_TASK DIRECTIONS_
The records below are made of lines; count those holding the word "shows" and give the number only.
--- DATASET CONTENT Enclosed Below ---
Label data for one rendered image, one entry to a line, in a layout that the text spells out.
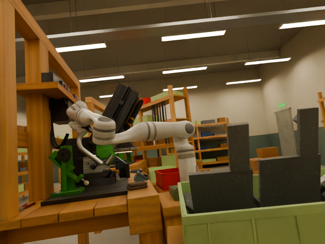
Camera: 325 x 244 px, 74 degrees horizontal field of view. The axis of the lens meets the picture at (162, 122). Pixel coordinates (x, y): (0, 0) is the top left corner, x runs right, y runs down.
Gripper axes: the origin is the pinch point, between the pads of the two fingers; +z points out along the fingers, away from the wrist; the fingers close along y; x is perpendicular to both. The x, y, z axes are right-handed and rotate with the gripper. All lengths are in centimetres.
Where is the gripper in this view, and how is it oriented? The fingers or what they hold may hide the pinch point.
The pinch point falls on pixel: (87, 128)
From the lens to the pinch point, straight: 149.6
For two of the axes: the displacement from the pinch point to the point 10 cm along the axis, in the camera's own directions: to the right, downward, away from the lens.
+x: -6.3, 6.9, -3.6
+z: -1.5, 3.4, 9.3
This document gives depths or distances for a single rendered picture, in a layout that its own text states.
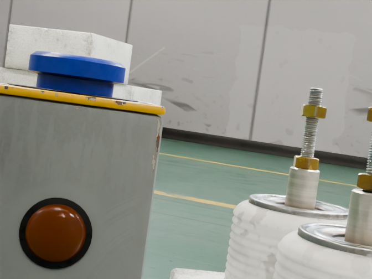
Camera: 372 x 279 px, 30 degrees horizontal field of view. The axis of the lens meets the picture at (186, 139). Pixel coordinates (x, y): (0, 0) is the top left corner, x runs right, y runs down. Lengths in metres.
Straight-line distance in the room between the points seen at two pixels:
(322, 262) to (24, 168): 0.18
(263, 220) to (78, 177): 0.24
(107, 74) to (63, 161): 0.04
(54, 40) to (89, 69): 2.60
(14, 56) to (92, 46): 0.35
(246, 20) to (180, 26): 0.57
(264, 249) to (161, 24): 5.46
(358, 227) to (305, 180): 0.12
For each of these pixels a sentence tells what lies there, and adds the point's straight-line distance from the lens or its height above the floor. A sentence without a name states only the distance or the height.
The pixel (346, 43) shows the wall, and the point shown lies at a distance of 5.49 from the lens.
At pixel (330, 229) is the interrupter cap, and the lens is 0.43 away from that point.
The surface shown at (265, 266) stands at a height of 0.21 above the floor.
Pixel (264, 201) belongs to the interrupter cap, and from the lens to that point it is 0.51.
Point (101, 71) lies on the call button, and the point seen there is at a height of 0.32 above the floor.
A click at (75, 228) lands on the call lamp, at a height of 0.26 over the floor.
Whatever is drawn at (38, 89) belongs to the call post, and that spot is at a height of 0.31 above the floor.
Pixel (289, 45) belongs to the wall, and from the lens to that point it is 5.56.
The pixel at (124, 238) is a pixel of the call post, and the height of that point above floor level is 0.26.
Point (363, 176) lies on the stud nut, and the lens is 0.40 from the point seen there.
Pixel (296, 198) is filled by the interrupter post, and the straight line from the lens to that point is 0.51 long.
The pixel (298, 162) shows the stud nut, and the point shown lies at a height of 0.28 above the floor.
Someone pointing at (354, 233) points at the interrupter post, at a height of 0.26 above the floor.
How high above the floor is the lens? 0.32
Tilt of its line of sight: 3 degrees down
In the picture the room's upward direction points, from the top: 8 degrees clockwise
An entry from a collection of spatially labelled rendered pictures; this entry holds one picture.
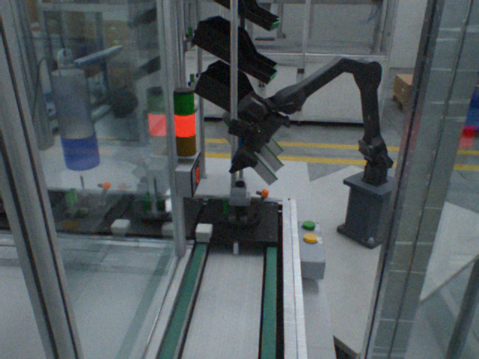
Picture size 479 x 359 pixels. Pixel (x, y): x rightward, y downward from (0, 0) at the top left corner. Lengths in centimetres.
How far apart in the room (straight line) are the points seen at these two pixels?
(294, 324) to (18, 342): 66
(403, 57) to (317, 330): 920
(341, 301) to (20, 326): 83
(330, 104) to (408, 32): 494
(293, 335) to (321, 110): 455
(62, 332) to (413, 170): 41
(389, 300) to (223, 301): 75
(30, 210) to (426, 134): 35
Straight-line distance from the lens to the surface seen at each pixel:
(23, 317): 123
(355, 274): 129
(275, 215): 131
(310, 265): 115
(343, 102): 534
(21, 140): 42
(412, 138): 30
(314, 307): 115
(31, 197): 44
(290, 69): 520
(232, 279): 113
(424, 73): 29
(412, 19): 998
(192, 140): 98
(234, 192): 122
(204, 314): 104
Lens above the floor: 163
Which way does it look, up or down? 25 degrees down
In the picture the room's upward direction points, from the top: straight up
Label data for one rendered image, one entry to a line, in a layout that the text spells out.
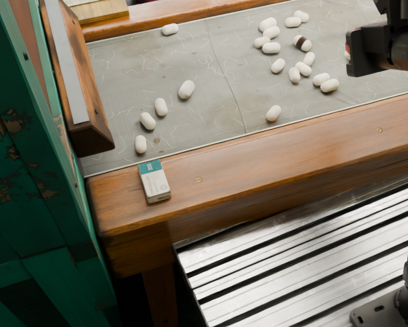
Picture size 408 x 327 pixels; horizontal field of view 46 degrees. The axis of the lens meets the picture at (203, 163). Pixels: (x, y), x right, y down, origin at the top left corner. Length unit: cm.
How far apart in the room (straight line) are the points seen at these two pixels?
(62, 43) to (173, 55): 23
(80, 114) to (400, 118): 52
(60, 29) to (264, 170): 40
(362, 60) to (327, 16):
--- End of Enclosed DATASET CONTENT ---
_RESULT_
2